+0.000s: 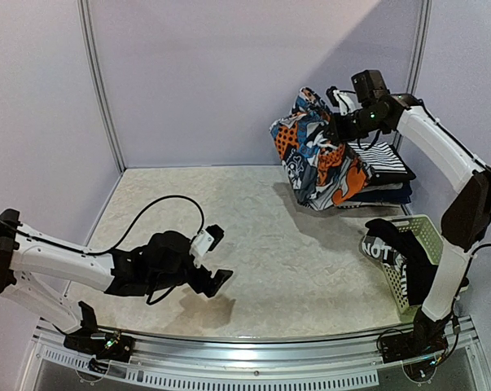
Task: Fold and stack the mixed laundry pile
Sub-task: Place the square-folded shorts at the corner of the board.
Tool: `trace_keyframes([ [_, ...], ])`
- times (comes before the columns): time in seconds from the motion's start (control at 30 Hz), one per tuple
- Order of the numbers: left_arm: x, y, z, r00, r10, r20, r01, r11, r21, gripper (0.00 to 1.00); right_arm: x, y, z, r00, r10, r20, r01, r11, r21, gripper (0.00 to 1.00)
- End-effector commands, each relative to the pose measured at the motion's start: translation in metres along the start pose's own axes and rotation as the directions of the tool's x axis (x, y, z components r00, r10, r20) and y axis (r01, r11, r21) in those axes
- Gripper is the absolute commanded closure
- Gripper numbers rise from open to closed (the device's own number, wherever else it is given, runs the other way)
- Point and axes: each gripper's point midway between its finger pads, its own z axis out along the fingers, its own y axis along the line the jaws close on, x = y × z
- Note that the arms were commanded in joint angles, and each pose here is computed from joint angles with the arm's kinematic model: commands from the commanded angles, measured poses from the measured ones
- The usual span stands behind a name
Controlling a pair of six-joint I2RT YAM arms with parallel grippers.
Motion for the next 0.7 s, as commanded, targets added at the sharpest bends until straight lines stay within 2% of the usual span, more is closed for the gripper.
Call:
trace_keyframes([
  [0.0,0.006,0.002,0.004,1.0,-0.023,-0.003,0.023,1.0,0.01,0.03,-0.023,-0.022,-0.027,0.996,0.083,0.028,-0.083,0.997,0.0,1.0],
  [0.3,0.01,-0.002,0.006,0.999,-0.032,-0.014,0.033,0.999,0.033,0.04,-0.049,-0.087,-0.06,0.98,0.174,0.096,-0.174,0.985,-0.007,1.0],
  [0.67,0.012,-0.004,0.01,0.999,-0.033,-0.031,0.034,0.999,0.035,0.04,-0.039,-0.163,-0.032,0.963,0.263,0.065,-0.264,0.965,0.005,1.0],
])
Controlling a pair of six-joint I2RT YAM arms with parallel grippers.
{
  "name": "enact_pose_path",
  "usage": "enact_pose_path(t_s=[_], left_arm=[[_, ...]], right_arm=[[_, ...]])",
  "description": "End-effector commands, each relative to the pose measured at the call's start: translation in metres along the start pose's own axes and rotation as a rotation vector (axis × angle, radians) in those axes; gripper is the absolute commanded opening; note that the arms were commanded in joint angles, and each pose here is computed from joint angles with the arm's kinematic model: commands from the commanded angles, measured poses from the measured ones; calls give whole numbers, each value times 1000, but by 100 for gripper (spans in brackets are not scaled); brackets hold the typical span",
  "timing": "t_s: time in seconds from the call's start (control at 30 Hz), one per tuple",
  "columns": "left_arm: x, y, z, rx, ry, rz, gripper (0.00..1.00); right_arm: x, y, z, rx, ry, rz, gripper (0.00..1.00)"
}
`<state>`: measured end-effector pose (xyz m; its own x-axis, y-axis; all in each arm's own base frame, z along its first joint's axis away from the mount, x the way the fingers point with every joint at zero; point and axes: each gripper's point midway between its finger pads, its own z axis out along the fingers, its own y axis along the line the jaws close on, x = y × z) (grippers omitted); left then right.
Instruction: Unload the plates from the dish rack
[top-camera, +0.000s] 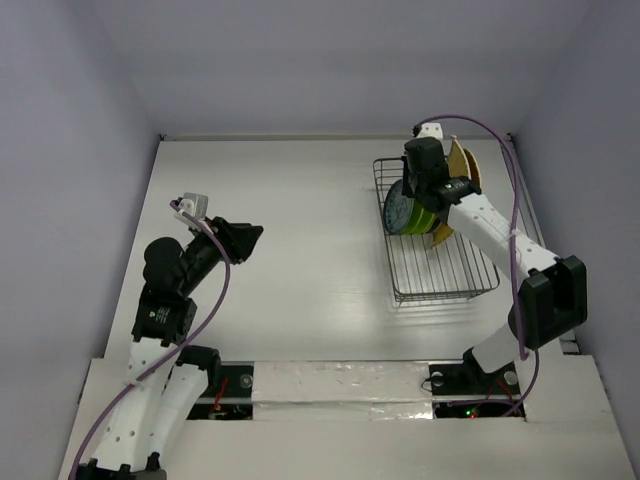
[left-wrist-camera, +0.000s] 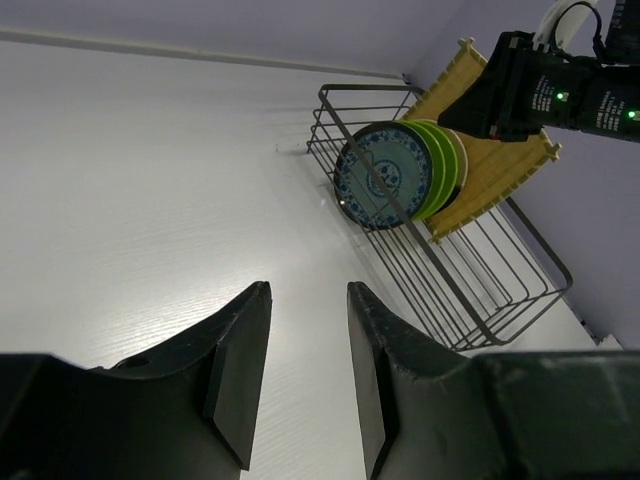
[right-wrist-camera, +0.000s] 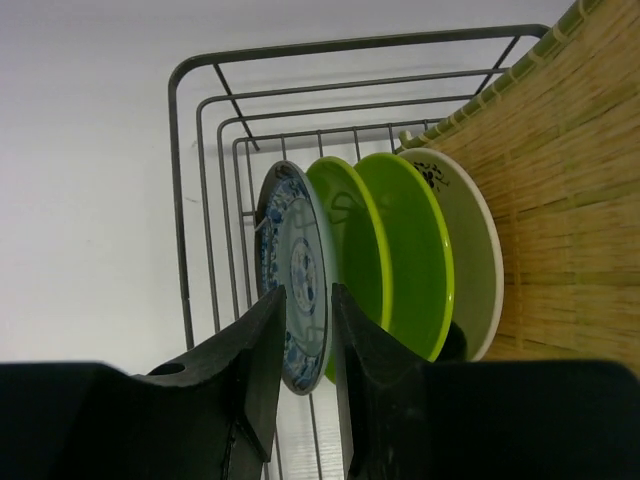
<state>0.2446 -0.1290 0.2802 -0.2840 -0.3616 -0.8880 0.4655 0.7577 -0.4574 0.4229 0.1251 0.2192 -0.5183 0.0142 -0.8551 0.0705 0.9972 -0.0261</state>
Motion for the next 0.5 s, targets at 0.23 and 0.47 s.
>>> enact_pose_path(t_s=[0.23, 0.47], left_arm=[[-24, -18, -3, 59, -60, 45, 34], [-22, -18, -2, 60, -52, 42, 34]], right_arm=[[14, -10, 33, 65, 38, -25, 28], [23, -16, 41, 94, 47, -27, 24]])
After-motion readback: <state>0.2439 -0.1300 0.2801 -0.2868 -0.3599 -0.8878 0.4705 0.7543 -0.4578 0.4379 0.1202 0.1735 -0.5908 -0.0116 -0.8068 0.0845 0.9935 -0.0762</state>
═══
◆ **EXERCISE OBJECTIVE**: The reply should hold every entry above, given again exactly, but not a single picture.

◆ **YOUR RESPONSE**:
+0.000s: 
Task: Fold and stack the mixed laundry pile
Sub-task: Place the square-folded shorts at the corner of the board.
Tool: `trace_keyframes([ [_, ...], ])`
- times (comes before the columns): time in seconds from the motion's start (control at 30 Hz), one per tuple
- Order of the numbers: left_arm: x, y, z, r00, r10, r20, r01, r11, r21, gripper (0.00 to 1.00); right_arm: x, y, z, r00, r10, r20, r01, r11, r21, gripper (0.00 to 1.00)
- End-effector commands, each relative to the pose measured at the motion's start: translation in metres along the start pose's own axes and rotation as the directions of the tool's x axis (x, y, z components r00, r10, r20) and y axis (r01, r11, r21) in those axes
- Gripper is the absolute commanded closure
- Gripper numbers rise from open to closed (the device's own number, wherever else it is given, runs the other way)
- Point and axes: each gripper's point midway between its finger pads, its own z axis out along the fingers, its own y axis along the line the jaws close on, x = y × z
- Note that the arms were commanded in joint angles, and each pose here is computed from joint angles with the arm's kinematic model: commands from the commanded angles, measured poses from the measured ones
- The usual span stands behind a name
Controlling a pair of six-joint I2RT YAM arms with parallel grippers.
Motion for the next 0.7 s, as commanded, targets added at the sharpest bends until straight lines stay within 2% of the usual span, more is closed for the gripper.
Call:
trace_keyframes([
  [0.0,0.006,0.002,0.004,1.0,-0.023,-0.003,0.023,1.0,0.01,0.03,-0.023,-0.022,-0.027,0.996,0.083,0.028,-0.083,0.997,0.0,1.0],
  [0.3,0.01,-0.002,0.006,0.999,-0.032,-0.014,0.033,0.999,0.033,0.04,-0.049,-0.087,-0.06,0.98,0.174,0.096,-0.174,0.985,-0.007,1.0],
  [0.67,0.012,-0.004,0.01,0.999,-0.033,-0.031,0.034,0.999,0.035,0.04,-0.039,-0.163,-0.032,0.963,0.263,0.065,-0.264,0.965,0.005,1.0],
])
Controlling a pair of six-joint I2RT YAM arms with parallel grippers.
{
  "name": "enact_pose_path",
  "usage": "enact_pose_path(t_s=[_], left_arm=[[_, ...]], right_arm=[[_, ...]])",
  "description": "End-effector commands, each relative to the pose measured at the call's start: translation in metres along the start pose's own axes and rotation as a rotation vector (axis × angle, radians) in those axes; gripper is the absolute commanded opening; note that the arms were commanded in joint angles, and each pose here is computed from joint angles with the arm's kinematic model: commands from the commanded angles, measured poses from the measured ones; calls give whole numbers, each value times 1000, but by 100 for gripper (spans in brackets are not scaled); brackets hold the typical span",
  "timing": "t_s: time in seconds from the call's start (control at 30 Hz), one per tuple",
  "columns": "left_arm: x, y, z, rx, ry, rz, gripper (0.00..1.00); right_arm: x, y, z, rx, ry, rz, gripper (0.00..1.00)"
}
`<state>`: measured end-effector pose (xyz m; its own x-axis, y-axis; all in each arm's own base frame, z along its first joint's axis away from the mount, x the way the fingers point with every joint at zero; point and axes: each gripper's point midway between its finger pads, its own z axis out along the fingers, its own y axis along the line the jaws close on, x = y × z) (grippers omitted); left then right.
Instruction: Unload the plates from the dish rack
[top-camera, +0.000s] 
[left-wrist-camera, +0.000s] 
[right-wrist-camera, +0.000s] 
<state>0.2446 -0.1290 0.2802 -0.2840 -0.3616 -0.8880 0.4655 0.7577 -0.4574 0.4229 0.1251 0.2192 -0.5183 0.0142 -0.8551 0.0705 0.9972 -0.0261</state>
Motion for the next 0.5 s, targets at 0.23 and 0.47 s.
>>> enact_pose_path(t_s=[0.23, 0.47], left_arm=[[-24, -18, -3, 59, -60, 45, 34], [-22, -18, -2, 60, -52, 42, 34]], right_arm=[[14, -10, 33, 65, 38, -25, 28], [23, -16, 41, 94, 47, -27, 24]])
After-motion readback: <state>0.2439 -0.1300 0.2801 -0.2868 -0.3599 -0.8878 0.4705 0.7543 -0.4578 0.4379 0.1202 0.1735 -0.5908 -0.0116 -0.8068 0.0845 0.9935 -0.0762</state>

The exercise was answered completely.